*** Data in this exercise ***
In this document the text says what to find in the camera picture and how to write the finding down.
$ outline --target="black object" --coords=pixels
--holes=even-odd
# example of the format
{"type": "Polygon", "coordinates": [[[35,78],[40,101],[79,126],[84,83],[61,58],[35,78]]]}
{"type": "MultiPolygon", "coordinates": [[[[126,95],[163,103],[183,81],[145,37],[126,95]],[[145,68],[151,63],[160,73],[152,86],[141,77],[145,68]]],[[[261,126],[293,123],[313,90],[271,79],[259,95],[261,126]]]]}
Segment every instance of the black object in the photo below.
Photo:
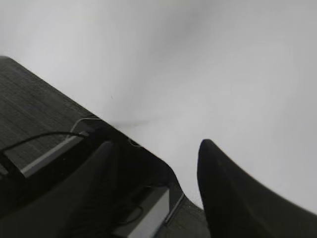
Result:
{"type": "Polygon", "coordinates": [[[256,181],[211,140],[199,150],[198,184],[213,238],[315,238],[317,216],[256,181]]]}
{"type": "Polygon", "coordinates": [[[3,180],[0,237],[107,237],[111,226],[107,211],[116,186],[116,154],[110,142],[84,139],[23,186],[15,186],[19,191],[12,193],[12,183],[3,180]]]}

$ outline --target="cable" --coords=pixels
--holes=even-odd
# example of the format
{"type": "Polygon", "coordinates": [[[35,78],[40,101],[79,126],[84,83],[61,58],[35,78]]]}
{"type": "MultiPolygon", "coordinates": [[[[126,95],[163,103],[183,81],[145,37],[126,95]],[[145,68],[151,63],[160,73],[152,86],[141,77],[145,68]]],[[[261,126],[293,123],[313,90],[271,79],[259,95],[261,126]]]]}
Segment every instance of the cable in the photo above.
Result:
{"type": "Polygon", "coordinates": [[[133,147],[143,148],[141,145],[137,144],[136,142],[133,142],[130,138],[128,138],[128,142],[133,147]]]}
{"type": "Polygon", "coordinates": [[[75,124],[73,125],[73,127],[71,128],[70,132],[73,133],[76,126],[78,125],[79,122],[81,122],[82,120],[101,120],[100,118],[81,118],[79,119],[77,122],[75,122],[75,124]]]}
{"type": "Polygon", "coordinates": [[[130,221],[126,221],[126,222],[123,222],[123,223],[119,223],[118,226],[126,226],[126,225],[128,225],[128,224],[131,224],[131,223],[137,221],[137,220],[143,215],[143,213],[144,213],[143,207],[137,206],[137,208],[140,209],[140,213],[139,213],[135,218],[131,219],[130,221]]]}
{"type": "Polygon", "coordinates": [[[10,146],[7,146],[3,149],[0,150],[0,154],[5,152],[5,151],[8,151],[8,150],[11,150],[15,147],[18,147],[20,145],[23,145],[31,140],[35,140],[35,139],[38,139],[38,138],[41,138],[41,137],[44,137],[44,136],[49,136],[49,135],[72,135],[72,136],[78,136],[78,137],[82,137],[82,138],[86,138],[87,136],[85,135],[81,135],[81,134],[77,134],[77,133],[73,133],[73,132],[65,132],[65,131],[55,131],[55,132],[47,132],[47,133],[43,133],[43,134],[40,134],[40,135],[35,135],[35,136],[32,136],[32,137],[29,137],[25,140],[22,140],[20,142],[17,142],[13,145],[10,145],[10,146]]]}

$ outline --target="gray floor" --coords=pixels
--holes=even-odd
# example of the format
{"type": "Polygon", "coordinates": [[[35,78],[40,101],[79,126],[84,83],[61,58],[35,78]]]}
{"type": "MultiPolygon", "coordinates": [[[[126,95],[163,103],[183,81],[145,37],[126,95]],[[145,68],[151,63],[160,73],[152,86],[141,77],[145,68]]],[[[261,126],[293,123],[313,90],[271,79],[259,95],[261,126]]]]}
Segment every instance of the gray floor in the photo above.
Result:
{"type": "MultiPolygon", "coordinates": [[[[78,119],[89,114],[15,61],[0,58],[0,148],[44,132],[69,131],[78,119]]],[[[64,136],[41,138],[7,155],[22,169],[63,139],[64,136]]],[[[208,238],[210,235],[203,211],[185,199],[157,237],[208,238]]]]}

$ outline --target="black cable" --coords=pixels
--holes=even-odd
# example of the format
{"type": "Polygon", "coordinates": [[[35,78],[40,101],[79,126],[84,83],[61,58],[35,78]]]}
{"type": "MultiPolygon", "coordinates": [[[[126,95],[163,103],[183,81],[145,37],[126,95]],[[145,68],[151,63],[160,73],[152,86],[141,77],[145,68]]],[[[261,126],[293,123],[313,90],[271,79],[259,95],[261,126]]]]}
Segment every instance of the black cable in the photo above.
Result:
{"type": "Polygon", "coordinates": [[[78,137],[82,137],[82,138],[86,138],[87,136],[85,135],[81,135],[81,134],[78,134],[78,133],[73,133],[73,132],[65,132],[65,131],[54,131],[54,132],[47,132],[47,133],[43,133],[43,134],[40,134],[40,135],[35,135],[35,136],[32,136],[32,137],[29,137],[25,140],[22,140],[20,142],[17,142],[13,145],[10,145],[10,146],[7,146],[3,149],[0,150],[0,154],[2,154],[3,152],[5,151],[8,151],[8,150],[11,150],[15,147],[18,147],[20,145],[23,145],[31,140],[36,140],[38,138],[41,138],[41,137],[44,137],[44,136],[49,136],[49,135],[72,135],[72,136],[78,136],[78,137]]]}
{"type": "Polygon", "coordinates": [[[130,221],[119,223],[118,226],[126,226],[126,225],[131,224],[131,223],[135,222],[136,220],[138,220],[143,215],[144,209],[141,206],[137,206],[137,208],[140,209],[140,213],[135,218],[131,219],[130,221]]]}

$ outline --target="desk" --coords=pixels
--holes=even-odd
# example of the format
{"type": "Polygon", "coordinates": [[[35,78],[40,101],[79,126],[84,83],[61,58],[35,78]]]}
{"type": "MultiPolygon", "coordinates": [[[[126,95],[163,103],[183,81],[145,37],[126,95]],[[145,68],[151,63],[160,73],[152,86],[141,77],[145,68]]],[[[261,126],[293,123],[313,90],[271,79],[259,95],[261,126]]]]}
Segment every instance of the desk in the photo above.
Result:
{"type": "Polygon", "coordinates": [[[308,0],[2,0],[0,54],[158,157],[202,206],[200,142],[317,213],[308,0]]]}
*** End of Data in this exercise ***
# Task statement
For the records above, state the number of lines holding the string "black", without further comment.

# Reply to the exercise
4